To complete the assignment, electronically submit 2 files: a Stata "do-file" that produces all the necessary numbers and output and your written answers to the questions with appropriate tables and figures inserted.
Your written answers should include any tables, graphs, etc that are requested or needed to support your answers. Please don't submit raw Stata output in your write-up.
Part 1.
USA Facts collected the fall 2020 reopening plans of the 255 largest school districts in the US. They have an article about it here (Links to an external site.). First, download the excel spreadsheet with the raw data here (Links to an external site.). It also includes data from the US Census at the school district level and information reported by states to the federal Dept of Ed.
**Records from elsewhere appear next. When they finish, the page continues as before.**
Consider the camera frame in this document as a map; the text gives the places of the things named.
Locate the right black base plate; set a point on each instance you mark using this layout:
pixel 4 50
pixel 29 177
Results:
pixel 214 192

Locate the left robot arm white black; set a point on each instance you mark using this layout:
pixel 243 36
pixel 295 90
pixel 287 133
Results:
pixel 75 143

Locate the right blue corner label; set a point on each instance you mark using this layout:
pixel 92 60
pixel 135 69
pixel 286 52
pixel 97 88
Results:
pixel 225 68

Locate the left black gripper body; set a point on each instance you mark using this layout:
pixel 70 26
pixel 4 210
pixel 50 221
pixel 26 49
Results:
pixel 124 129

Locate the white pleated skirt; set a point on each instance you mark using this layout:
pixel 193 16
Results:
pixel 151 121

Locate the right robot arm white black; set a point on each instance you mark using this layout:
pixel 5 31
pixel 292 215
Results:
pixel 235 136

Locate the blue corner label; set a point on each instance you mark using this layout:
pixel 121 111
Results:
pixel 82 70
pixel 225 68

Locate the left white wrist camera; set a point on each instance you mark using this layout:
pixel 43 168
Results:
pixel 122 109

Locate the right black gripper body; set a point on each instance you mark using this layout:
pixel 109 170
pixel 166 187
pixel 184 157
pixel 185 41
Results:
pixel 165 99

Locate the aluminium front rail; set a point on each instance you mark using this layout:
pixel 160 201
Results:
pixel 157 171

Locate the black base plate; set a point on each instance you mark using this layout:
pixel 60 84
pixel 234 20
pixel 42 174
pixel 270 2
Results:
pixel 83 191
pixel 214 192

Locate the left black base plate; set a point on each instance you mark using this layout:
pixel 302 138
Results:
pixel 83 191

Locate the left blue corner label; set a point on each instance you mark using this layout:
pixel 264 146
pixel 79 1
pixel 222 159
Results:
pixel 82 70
You can import the excel file into Stata with the command (assuming Stata's working directory is where the file is). You may also want to refer to the Excel file itself as it has a separate worksheet with descriptions of what each variable mean.
import excel using schoolskids_data.xlsx, sheet("Data") firstrow
Create a frequency table of district's reopening plans. What portion of these districts are reopening with online only education?
Create a set of boxplots that examines whether districts that are reopening with online-only education differ in their percentage of non-Hispanic white students from those with other plans. Describe what each feature of the boxplot tells us about the difference between groups.
Create a density plot of the percentage of non-Hispanic white students, that has two lines, one for the density of districts with online instruction and one for all other districts. What can you learn from this? (There are multiple ways to do this, one is to use the addplot() option on the kdensity command. By putting the command for a new plot (ie another kdensity command) inside the parenthesis following addplot you can add a second plot to the graph)
If online instruction was randomly assigned to districts (while holding fixed the overall percentage of districts that are using online only instruction) how would the means of percentage of non-Hispanic white students differ. Follow the steps below and report
Save your dataset so we can use it later save schoolskids.dta, replace
Create a random variable called random evenly distributed between zero and one.
Use the cumul command to calculate for each observation what fraction of observations have a lower random value. You can do that with: cumul random , generate(cumulrandom). This will range from zero to one.
Create a variable called fake_online that is equal to 1 if cumulrandom is less than the fraction of districts that actually had online instruction (ie your answer in Q1) and 0 otherwise.
Calculate the mean percent of non-Hispanic white students among districts with "fake online" instruction using the sum command. Store that mean in a "local" called online_pctwhite with the command local online_pctwhite=r(mean). Repeat this for districts without "fake online" instruction. and store it in another local local notonline_pctwhite=r(mean). Create a new variable that contains the difference between these means with the command gen fake_diffpctwhite=`online_pctwhite'-`notonline_pctwhite'. Run the command tab fake_diffpctwhite to make sure your code worked.
Report these means and the difference. How does it compare to the difference between those with and without actual online instruction?
That was only one randomization. Now we will do it 1000 times. Take the code you created in Q4 and put it within a "loop". Loops in Stata allow you to do the same thing many times over. There are several loop commands, but we will use forvalues. Look at the help file help forvalues to understand what it does. Follow the steps below
Before starting your loop use clear to remove all the data we have open. Save an empty dataset called fake_online_simulation with save fake_online_simulation, replace emptyok.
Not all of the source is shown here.